■ What you should do ■
Copy exactly the stretch of data below from the line with "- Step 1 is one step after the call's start" through the line with "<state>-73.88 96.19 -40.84", including both of those lines.

■ Material provided ■

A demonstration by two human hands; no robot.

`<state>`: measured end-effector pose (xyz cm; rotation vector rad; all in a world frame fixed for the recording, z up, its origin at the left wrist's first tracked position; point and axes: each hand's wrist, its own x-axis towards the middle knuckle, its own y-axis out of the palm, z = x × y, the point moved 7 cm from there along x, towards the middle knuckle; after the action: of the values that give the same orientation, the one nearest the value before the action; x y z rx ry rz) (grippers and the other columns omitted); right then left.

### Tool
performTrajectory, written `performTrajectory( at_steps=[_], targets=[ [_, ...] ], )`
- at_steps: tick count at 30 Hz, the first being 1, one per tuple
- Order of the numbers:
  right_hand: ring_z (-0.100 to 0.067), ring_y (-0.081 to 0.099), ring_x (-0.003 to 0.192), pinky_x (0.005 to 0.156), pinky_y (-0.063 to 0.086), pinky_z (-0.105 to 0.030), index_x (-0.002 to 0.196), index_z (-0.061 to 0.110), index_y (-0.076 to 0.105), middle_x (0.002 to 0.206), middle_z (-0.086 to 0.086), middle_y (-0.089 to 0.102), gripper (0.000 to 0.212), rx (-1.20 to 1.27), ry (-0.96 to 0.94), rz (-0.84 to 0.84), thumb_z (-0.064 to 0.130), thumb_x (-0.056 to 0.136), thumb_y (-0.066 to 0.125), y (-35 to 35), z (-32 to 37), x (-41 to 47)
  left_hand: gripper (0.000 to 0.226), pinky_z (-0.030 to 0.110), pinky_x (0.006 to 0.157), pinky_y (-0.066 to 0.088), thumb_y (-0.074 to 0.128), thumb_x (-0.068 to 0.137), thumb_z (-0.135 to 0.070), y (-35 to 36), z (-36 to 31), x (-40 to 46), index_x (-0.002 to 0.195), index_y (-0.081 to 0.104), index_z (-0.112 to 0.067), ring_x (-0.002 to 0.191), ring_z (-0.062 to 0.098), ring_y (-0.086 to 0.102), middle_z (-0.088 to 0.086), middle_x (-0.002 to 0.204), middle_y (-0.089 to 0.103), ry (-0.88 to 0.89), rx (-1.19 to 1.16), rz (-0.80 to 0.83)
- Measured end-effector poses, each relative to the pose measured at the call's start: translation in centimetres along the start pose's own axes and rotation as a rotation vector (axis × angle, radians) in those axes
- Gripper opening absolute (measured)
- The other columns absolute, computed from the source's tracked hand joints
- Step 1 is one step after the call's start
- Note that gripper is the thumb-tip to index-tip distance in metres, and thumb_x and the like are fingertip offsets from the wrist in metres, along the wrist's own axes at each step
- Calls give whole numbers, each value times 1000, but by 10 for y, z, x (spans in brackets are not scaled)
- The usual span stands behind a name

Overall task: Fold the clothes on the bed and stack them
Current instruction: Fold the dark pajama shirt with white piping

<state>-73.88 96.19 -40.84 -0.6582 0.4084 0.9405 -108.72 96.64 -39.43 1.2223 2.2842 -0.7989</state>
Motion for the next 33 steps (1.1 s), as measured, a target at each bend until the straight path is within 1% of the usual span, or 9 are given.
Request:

■ Answer space ■
- Step 1 is one step after the call's start
- Note that gripper is the thumb-tip to index-tip distance in metres, and thumb_x and the like are fingertip offsets from the wrist in metres, along the wrist's own axes at each step
- Calls give whole numbers, each value times 1000, but by 10 for y, z, x (spans in brackets are not scaled)
- The usual span stands behind a name

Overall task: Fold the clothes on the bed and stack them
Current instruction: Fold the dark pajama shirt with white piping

<state>-73.88 96.19 -40.84 -0.6582 0.4084 0.9405 -108.72 96.64 -39.43 1.2223 2.2842 -0.7989</state>

The exercise is now complete.